Report every line below that has the string "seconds" in it.

============================================================

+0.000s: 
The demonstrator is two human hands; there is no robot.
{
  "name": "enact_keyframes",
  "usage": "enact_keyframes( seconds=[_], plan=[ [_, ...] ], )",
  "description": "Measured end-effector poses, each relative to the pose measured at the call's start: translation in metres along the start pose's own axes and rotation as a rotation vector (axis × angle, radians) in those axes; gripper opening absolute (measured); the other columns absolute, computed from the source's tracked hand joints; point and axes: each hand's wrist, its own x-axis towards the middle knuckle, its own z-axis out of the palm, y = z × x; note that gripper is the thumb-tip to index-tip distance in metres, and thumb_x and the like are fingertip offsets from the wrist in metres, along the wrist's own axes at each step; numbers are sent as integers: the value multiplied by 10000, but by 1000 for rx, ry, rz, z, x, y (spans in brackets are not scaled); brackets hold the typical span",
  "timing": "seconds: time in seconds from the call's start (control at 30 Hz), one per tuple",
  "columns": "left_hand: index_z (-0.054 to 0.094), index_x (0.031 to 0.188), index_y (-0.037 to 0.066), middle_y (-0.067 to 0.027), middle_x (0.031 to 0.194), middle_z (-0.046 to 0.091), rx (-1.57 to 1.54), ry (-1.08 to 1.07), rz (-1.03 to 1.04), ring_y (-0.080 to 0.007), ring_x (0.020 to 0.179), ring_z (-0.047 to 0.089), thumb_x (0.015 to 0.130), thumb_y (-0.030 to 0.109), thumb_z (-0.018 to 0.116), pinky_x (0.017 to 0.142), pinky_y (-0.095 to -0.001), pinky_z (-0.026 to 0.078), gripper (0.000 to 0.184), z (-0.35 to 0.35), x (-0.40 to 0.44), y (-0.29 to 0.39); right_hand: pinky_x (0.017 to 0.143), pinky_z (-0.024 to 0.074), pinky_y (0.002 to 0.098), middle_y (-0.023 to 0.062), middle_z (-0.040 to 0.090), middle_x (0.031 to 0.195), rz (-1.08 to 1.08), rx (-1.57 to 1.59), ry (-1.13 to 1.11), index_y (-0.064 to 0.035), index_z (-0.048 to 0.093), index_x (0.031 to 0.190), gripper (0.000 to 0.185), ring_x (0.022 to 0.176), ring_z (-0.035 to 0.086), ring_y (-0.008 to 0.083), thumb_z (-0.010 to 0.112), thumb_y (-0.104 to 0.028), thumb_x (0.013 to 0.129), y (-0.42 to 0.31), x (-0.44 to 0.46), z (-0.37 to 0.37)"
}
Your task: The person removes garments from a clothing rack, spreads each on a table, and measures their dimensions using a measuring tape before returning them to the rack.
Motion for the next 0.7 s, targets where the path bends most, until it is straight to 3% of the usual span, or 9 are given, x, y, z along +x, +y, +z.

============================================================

● Solution below
  "usage": "enact_keyframes( seconds=[_], plan=[ [_, ...] ], )",
  "timing": "seconds: time in seconds from the call's start (control at 30 Hz), one per tuple",

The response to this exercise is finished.